▶ [About this exercise]
Each line from the one containing "arm, I would be grateful." to the end of the listing below should be repeated exactly, with no other line included.

▶ [Exercise data]
====

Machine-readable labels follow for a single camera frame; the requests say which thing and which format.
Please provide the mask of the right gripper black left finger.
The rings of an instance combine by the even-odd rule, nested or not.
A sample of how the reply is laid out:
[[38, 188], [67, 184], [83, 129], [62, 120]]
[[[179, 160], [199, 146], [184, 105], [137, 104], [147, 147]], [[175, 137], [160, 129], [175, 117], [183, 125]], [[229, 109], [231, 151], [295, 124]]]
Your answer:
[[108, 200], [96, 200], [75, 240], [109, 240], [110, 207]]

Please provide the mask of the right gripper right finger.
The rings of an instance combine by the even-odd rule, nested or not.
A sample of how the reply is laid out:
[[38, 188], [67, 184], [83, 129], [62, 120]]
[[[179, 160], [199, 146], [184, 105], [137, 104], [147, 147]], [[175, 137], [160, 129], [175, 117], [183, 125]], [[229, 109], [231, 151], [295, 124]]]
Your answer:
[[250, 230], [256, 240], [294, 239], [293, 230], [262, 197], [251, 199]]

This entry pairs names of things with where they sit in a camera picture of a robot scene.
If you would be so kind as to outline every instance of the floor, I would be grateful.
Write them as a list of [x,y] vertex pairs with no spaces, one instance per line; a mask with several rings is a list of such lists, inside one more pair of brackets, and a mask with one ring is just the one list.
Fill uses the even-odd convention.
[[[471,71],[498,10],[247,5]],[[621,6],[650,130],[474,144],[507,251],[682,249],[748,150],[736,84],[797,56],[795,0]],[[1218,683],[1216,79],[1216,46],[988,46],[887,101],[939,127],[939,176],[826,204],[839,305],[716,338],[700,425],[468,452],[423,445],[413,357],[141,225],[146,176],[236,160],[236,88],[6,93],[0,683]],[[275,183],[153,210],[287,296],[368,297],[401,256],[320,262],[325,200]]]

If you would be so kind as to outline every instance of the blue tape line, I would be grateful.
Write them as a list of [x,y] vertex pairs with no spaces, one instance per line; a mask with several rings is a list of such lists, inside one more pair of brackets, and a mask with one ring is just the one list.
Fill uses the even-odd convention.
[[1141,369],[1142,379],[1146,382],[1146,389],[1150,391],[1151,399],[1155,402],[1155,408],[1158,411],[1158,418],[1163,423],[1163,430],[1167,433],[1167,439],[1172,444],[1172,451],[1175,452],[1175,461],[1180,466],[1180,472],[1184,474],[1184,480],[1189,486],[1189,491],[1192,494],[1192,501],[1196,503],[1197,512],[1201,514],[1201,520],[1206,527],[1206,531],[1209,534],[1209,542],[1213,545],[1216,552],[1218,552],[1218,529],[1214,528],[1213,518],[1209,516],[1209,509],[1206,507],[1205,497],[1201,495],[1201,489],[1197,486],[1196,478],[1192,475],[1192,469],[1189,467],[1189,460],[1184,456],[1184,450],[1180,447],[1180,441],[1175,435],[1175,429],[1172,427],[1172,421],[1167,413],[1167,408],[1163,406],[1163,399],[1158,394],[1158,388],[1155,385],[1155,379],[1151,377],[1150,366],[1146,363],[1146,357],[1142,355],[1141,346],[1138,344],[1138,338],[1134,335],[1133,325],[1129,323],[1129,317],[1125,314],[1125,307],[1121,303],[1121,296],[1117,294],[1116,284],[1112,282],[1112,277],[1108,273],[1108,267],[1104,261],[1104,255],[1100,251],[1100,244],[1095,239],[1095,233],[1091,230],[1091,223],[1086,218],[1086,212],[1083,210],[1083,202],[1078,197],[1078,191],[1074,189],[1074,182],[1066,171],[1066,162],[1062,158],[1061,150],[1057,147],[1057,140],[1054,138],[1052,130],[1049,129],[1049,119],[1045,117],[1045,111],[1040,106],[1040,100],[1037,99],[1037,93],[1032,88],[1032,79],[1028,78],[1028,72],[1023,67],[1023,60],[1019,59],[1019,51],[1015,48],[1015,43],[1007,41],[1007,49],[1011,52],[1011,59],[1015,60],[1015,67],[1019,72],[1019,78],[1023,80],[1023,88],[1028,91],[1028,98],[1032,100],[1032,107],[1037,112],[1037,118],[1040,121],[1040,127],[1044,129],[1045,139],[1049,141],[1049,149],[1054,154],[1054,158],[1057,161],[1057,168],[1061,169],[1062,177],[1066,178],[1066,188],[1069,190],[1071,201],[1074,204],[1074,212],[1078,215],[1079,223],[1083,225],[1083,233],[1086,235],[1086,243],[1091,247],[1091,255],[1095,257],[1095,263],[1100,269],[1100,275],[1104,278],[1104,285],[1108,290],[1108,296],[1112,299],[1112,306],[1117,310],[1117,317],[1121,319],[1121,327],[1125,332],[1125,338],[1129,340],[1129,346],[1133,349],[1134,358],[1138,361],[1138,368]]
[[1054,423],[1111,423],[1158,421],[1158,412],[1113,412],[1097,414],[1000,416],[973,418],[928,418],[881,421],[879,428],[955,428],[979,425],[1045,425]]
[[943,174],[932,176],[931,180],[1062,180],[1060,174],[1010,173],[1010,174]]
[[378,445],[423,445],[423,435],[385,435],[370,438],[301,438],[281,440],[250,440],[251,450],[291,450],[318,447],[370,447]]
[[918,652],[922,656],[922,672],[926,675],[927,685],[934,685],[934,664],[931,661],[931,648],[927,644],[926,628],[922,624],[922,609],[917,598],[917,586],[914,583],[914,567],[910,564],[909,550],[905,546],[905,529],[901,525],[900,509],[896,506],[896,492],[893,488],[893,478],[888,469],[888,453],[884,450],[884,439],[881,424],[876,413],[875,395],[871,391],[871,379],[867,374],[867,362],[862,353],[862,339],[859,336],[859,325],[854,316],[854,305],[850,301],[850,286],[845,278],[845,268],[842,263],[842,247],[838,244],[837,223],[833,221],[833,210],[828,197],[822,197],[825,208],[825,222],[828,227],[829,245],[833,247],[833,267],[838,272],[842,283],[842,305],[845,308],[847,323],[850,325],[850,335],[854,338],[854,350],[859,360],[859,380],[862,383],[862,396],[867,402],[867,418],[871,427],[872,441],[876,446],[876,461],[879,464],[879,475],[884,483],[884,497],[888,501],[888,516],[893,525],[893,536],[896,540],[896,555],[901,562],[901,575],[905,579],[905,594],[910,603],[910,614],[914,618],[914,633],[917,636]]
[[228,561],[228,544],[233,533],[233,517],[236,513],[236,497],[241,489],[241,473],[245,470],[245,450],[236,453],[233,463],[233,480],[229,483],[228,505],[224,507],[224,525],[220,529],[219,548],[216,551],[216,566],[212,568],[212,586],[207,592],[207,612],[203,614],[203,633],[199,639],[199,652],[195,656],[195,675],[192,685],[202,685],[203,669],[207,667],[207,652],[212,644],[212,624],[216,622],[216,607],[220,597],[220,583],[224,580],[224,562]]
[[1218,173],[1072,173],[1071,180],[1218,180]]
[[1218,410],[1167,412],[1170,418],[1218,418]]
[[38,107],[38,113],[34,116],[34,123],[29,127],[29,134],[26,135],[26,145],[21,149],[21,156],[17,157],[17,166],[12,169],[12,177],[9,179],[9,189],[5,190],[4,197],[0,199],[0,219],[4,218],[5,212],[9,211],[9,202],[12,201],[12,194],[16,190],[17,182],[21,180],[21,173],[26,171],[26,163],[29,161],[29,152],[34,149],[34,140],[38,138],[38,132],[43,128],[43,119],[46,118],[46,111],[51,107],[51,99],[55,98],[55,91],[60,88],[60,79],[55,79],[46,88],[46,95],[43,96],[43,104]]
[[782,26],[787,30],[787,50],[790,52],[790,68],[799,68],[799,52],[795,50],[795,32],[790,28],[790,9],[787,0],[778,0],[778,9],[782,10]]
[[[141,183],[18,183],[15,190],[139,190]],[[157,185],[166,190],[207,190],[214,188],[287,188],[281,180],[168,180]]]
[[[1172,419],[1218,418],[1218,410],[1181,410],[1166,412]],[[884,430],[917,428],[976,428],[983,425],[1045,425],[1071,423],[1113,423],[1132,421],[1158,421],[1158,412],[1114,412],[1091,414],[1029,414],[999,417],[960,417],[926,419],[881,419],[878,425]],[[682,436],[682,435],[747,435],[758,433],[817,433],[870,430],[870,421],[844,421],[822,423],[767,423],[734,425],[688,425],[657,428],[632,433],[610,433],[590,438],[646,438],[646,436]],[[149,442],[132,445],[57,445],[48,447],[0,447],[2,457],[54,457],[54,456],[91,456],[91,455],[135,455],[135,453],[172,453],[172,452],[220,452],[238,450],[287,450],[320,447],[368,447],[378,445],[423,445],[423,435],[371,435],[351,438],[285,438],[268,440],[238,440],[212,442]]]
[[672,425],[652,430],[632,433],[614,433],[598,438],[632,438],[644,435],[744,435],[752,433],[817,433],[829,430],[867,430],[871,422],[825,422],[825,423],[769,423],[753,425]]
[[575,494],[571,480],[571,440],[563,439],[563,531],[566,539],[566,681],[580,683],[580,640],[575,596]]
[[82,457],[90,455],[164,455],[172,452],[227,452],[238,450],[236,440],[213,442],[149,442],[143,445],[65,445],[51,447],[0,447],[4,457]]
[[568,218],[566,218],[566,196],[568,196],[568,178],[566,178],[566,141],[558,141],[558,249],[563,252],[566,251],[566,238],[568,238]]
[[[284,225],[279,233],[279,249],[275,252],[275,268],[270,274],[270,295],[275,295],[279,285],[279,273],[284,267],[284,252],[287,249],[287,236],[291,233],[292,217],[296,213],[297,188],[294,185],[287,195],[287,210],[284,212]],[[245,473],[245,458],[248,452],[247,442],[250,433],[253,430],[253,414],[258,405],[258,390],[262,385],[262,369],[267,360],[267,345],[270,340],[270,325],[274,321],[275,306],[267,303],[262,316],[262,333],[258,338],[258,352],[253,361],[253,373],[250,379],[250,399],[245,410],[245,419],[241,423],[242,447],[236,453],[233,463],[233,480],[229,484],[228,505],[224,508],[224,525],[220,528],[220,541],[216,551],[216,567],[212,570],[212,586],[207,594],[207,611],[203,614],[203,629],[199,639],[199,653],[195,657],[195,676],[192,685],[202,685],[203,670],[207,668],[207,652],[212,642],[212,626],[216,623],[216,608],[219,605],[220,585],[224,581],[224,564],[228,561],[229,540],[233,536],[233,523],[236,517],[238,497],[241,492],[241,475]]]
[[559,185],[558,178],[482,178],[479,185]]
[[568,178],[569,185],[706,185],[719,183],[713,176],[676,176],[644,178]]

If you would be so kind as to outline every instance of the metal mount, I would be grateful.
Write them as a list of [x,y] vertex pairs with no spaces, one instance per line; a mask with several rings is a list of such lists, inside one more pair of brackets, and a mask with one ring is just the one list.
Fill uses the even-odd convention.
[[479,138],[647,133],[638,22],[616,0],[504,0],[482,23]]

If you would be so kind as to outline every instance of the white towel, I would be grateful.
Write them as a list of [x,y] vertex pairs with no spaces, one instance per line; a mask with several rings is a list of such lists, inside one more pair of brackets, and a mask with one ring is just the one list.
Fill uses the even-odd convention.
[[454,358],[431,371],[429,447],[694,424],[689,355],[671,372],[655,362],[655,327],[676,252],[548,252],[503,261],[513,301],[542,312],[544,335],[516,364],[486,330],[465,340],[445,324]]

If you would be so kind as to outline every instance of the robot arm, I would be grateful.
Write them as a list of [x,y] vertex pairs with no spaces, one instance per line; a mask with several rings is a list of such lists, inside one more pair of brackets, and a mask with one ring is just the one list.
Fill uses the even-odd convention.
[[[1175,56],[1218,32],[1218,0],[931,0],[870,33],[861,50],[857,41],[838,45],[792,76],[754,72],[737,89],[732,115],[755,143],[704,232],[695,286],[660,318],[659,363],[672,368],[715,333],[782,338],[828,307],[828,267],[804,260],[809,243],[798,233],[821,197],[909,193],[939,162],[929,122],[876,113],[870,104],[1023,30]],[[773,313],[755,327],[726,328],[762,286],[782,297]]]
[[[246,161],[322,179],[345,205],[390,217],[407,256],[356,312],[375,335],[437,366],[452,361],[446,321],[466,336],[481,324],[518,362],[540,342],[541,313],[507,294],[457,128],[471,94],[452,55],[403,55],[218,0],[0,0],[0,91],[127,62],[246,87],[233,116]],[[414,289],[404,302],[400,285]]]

====

▶ [Expected answer]
If you would be so kind as to outline every instance of the robot arm, I would be grateful.
Write them as a list of [x,y] vertex pairs with no spaces, one instance per line; a mask with several rings is a list of such lists, inside one more pair of brackets, and a mask with one ring is just the one list.
Fill uses the even-odd convention.
[[[1175,56],[1218,32],[1218,0],[931,0],[870,33],[861,50],[857,41],[838,45],[792,76],[754,72],[737,89],[732,115],[755,143],[704,232],[695,286],[660,318],[659,363],[672,368],[715,333],[782,338],[828,307],[828,267],[804,260],[809,243],[798,233],[821,197],[909,193],[939,162],[929,122],[876,113],[870,104],[1023,30]],[[773,313],[755,327],[726,328],[762,286],[782,297]]]
[[[246,161],[322,179],[345,205],[390,217],[407,256],[356,312],[375,335],[437,366],[452,361],[446,321],[466,336],[481,324],[518,362],[540,342],[541,313],[507,294],[457,128],[471,94],[452,55],[403,55],[218,0],[0,0],[0,91],[127,62],[246,87],[233,116]],[[414,289],[404,302],[400,285]]]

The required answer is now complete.